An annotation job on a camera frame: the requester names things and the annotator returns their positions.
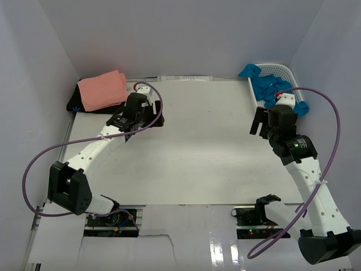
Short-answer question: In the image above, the blue t shirt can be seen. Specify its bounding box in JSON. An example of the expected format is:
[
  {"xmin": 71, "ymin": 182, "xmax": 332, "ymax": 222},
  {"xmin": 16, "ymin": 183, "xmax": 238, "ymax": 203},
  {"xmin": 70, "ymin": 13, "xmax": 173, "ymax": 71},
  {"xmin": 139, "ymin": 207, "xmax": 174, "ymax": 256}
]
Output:
[{"xmin": 238, "ymin": 64, "xmax": 291, "ymax": 108}]

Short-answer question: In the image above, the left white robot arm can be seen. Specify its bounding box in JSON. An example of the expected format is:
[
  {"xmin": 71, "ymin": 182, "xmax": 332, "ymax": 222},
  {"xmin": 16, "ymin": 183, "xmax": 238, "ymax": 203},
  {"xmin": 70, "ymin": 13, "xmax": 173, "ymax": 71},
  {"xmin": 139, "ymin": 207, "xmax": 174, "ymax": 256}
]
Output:
[{"xmin": 47, "ymin": 86, "xmax": 162, "ymax": 225}]

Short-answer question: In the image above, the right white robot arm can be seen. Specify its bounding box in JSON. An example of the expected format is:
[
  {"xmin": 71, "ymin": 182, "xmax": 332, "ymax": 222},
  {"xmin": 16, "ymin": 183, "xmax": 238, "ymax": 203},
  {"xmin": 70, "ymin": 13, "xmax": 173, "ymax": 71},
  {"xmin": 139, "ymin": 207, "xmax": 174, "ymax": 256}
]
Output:
[{"xmin": 250, "ymin": 105, "xmax": 360, "ymax": 265}]

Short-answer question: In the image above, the folded pink t shirt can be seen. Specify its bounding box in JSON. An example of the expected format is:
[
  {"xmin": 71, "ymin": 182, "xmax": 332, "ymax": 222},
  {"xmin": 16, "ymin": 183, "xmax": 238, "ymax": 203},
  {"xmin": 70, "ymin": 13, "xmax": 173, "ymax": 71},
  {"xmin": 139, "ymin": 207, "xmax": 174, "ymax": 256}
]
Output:
[{"xmin": 77, "ymin": 70, "xmax": 128, "ymax": 112}]

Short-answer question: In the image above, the white paper label strip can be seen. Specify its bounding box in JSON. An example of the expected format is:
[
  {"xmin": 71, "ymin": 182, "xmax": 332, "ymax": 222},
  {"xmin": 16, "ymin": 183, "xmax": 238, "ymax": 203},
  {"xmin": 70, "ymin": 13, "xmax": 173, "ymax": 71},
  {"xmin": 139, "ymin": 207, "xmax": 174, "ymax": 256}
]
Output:
[{"xmin": 157, "ymin": 76, "xmax": 213, "ymax": 82}]

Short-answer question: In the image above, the white plastic basket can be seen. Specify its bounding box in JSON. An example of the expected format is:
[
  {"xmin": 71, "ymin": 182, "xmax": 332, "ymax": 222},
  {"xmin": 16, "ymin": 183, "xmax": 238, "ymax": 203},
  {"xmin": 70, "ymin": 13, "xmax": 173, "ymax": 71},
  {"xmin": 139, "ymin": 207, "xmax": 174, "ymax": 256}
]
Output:
[{"xmin": 248, "ymin": 63, "xmax": 298, "ymax": 109}]

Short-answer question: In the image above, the white cardboard front cover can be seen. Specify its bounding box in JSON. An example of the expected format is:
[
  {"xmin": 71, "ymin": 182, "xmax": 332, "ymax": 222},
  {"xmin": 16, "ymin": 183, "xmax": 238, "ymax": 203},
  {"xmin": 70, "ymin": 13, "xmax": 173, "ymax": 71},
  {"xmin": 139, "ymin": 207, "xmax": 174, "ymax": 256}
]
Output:
[{"xmin": 28, "ymin": 205, "xmax": 351, "ymax": 270}]

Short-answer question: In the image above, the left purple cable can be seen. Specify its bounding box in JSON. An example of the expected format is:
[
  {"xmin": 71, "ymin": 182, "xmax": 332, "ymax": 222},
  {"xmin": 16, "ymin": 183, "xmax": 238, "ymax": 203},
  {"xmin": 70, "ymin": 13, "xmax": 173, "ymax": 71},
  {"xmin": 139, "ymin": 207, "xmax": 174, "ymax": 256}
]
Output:
[{"xmin": 21, "ymin": 81, "xmax": 164, "ymax": 232}]

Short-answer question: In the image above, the purple cable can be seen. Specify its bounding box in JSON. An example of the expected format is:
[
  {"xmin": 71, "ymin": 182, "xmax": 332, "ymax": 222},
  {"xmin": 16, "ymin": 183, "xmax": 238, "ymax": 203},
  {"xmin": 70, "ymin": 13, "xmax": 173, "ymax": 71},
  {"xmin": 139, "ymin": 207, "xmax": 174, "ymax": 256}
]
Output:
[
  {"xmin": 247, "ymin": 88, "xmax": 341, "ymax": 260},
  {"xmin": 21, "ymin": 81, "xmax": 164, "ymax": 232}
]

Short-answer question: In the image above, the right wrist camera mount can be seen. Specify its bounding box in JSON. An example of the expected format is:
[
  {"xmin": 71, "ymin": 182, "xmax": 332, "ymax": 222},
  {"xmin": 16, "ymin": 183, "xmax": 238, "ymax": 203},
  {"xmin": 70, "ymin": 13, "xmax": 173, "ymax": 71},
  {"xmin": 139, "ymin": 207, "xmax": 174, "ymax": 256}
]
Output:
[{"xmin": 275, "ymin": 93, "xmax": 296, "ymax": 109}]

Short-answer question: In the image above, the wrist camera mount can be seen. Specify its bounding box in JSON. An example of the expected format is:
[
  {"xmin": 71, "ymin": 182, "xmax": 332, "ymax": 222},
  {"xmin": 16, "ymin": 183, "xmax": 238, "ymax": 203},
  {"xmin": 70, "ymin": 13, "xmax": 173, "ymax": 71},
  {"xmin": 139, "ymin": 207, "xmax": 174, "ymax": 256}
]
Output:
[
  {"xmin": 275, "ymin": 93, "xmax": 296, "ymax": 109},
  {"xmin": 135, "ymin": 85, "xmax": 153, "ymax": 99}
]

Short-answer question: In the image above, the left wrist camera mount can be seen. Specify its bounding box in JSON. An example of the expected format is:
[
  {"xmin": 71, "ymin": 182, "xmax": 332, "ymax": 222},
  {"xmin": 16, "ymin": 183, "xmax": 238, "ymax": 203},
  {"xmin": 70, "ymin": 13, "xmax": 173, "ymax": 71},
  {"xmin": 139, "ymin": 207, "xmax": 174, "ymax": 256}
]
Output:
[{"xmin": 135, "ymin": 85, "xmax": 153, "ymax": 99}]

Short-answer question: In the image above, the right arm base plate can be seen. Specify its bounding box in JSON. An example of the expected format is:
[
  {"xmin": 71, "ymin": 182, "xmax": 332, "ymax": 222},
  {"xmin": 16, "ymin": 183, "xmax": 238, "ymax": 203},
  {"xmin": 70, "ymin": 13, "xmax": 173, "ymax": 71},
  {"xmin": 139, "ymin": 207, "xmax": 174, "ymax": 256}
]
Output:
[{"xmin": 231, "ymin": 207, "xmax": 282, "ymax": 240}]

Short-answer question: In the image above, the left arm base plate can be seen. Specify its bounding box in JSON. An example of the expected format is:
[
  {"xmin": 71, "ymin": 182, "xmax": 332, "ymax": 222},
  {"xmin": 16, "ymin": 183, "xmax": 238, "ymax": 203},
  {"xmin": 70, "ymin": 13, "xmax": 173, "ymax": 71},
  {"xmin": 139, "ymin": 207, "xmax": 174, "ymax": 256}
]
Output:
[{"xmin": 83, "ymin": 208, "xmax": 142, "ymax": 238}]

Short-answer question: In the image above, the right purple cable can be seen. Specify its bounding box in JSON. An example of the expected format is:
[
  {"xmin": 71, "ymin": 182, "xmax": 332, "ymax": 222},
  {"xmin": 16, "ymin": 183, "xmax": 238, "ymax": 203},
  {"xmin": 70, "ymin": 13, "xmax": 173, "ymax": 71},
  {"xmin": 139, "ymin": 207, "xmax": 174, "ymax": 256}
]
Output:
[{"xmin": 247, "ymin": 88, "xmax": 341, "ymax": 260}]

**ACTIVITY:**
Filter the entries and copy each line with "robot".

**WRITTEN ANSWER:**
Short-answer question: In the image above, the left white robot arm can be seen. Specify its bounding box in JSON. An example of the expected format is:
Short-answer question: In the image above, the right white robot arm can be seen. Specify its bounding box in JSON. An example of the expected format is:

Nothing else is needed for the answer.